WORK ITEM :: Scan the material below for "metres", then return each line that contains it.

DATA EXTRACT ::
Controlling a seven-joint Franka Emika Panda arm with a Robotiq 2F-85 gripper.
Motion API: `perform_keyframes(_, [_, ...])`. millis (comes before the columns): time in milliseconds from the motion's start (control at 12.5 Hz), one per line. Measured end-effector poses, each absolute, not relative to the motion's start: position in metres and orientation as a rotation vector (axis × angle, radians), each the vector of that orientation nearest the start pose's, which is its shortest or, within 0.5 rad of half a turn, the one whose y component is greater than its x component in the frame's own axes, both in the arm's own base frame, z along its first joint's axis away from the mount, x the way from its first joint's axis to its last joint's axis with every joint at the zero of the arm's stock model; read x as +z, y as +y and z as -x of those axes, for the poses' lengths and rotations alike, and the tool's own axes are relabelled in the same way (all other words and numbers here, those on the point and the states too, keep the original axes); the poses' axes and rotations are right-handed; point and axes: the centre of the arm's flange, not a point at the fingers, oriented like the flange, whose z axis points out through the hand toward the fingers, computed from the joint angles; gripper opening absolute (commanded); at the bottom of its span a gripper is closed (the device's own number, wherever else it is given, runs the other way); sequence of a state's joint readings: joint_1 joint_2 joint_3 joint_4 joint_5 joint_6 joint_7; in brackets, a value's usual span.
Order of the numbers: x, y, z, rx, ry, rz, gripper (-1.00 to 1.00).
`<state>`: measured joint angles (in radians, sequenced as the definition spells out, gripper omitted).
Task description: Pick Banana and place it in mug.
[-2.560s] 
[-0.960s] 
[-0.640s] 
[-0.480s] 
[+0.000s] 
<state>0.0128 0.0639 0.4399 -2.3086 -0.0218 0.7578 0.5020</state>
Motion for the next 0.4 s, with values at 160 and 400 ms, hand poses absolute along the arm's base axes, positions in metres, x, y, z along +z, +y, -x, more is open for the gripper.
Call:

SOLUTION FOR THIS EXERCISE ::
Motion API: `perform_keyframes(_, [_, ...])`. millis (comes before the columns): time in milliseconds from the motion's start (control at 12.5 Hz), one per line. Measured end-effector poses, each absolute, not relative to the motion's start: position in metres and orientation as a rotation vector (axis × angle, radians), each the vector of that orientation nearest the start pose's, which is its shortest or, within 0.5 rad of half a turn, the one whose y component is greater than its x component in the frame's own axes, both in the arm's own base frame, z along its first joint's axis away from the mount, x the way from its first joint's axis to its last joint's axis with every joint at the zero of the arm's stock model; read x as +z, y as +y and z as -x of those axes, for the poses' lengths and rotations alike, and the tool's own axes are relabelled in the same way (all other words and numbers here, those on the point and the states too, keep the original axes); the poses' axes and rotations are right-handed; point and axes: the centre of the arm's flange, not a point at the fingers, oriented like the flange, whose z axis points out through the hand toward the fingers, computed from the joint angles; gripper opening absolute (commanded); at the bottom of its span a gripper is closed (the device's own number, wherever else it is given, runs the other way); sequence of a state's joint readings: joint_1 joint_2 joint_3 joint_4 joint_5 joint_6 joint_7; in brackets, a value's usual span.
Motion for the next 0.4 s, with values at 160 and 400 ms, hand poses absolute along the arm's base axes, positions in metres, x, y, z along +z, +y, -x, more is open for the gripper.

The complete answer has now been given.